──────── Source material ────────

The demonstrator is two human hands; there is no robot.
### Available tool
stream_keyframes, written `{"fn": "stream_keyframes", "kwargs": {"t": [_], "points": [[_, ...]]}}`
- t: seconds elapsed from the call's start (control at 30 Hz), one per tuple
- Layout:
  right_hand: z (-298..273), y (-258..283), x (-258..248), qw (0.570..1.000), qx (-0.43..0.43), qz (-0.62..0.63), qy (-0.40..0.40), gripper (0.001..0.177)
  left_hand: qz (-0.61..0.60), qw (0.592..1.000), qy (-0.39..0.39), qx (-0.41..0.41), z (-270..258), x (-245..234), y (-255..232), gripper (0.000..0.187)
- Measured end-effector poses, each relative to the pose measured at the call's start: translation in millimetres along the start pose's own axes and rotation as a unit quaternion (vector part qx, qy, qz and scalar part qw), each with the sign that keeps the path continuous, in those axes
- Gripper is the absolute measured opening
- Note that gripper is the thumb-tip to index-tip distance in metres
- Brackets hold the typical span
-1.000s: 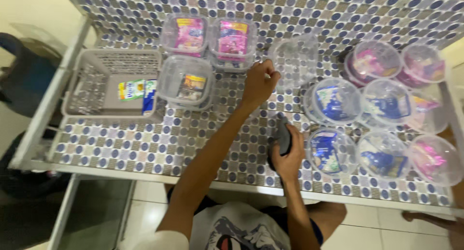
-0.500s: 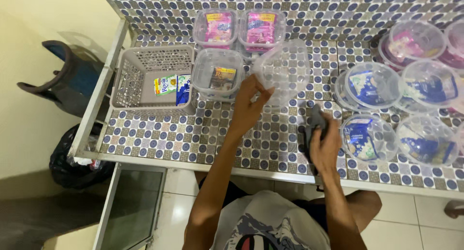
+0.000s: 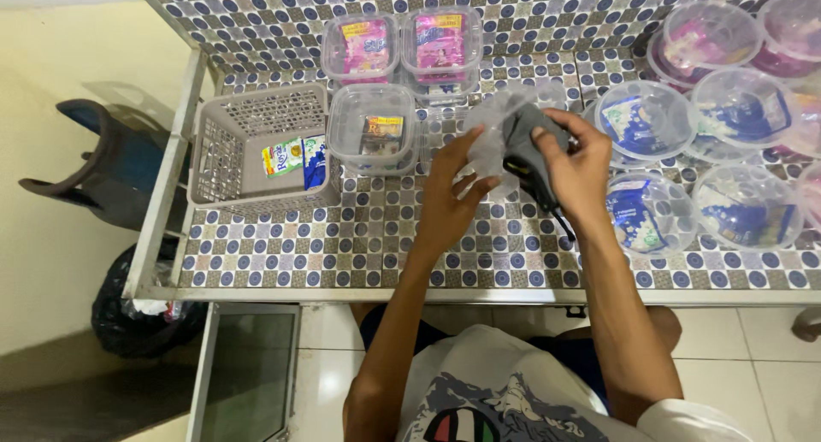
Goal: The person wipes the inside and outside of several clear plastic containers with a dark cloth, then places small packets into some containers and stacks them on the table.
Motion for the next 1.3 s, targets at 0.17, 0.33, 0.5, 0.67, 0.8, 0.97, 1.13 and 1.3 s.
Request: {"fn": "stream_keyframes", "kwargs": {"t": [0.17, 0.33, 0.5, 0.67, 0.8, 0.97, 1.13, 1.3], "points": [[4, -32, 15, 0.960, 0.135, 0.244, 0.033, 0.023, 0.056, 0.998, 0.020, 0.020, 1, 4, -7, 0.066], [-8, -36, 25, 0.951, 0.148, 0.257, 0.088, 0.018, 0.120, 0.988, 0.035, 0.093, 1, 4, -17, 0.071], [-18, -13, 26, 0.985, 0.050, 0.093, 0.133, 0.026, 0.069, 0.990, 0.098, 0.073, -4, -2, -21, 0.060], [-32, 17, 33, 0.987, -0.072, -0.041, 0.138, 0.026, 0.127, 0.984, 0.063, 0.106, -5, 1, -25, 0.050], [-38, 34, 32, 0.974, -0.141, -0.098, 0.148, 0.026, 0.106, 0.991, 0.043, 0.073, -6, 3, -19, 0.047], [-46, 40, 37, 0.963, -0.184, -0.116, 0.161, 0.026, 0.073, 0.995, 0.025, 0.061, -4, 3, -18, 0.044], [-59, 29, 44, 0.954, -0.157, -0.149, 0.205, 0.026, 0.149, 0.987, -0.001, 0.065, -2, 5, -21, 0.042], [-59, 19, 34, 0.884, -0.204, -0.336, 0.252, 0.033, 0.192, 0.979, 0.000, 0.065, 0, 1, -28, 0.043]]}}
Point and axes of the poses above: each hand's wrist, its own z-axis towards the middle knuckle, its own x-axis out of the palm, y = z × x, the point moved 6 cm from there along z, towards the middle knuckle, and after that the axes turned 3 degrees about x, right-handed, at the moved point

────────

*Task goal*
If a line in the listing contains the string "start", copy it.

*Written response*
- t: seconds elapsed from the call's start (control at 30 Hz), one per tuple
- Measured end-effector poses, each relative to the pose measured at the call's start: translation in millimetres along the start pose's own axes and rotation as a unit quaternion (vector part qx, qy, qz and scalar part qw), each with the sign that keeps the path continuous, in those axes

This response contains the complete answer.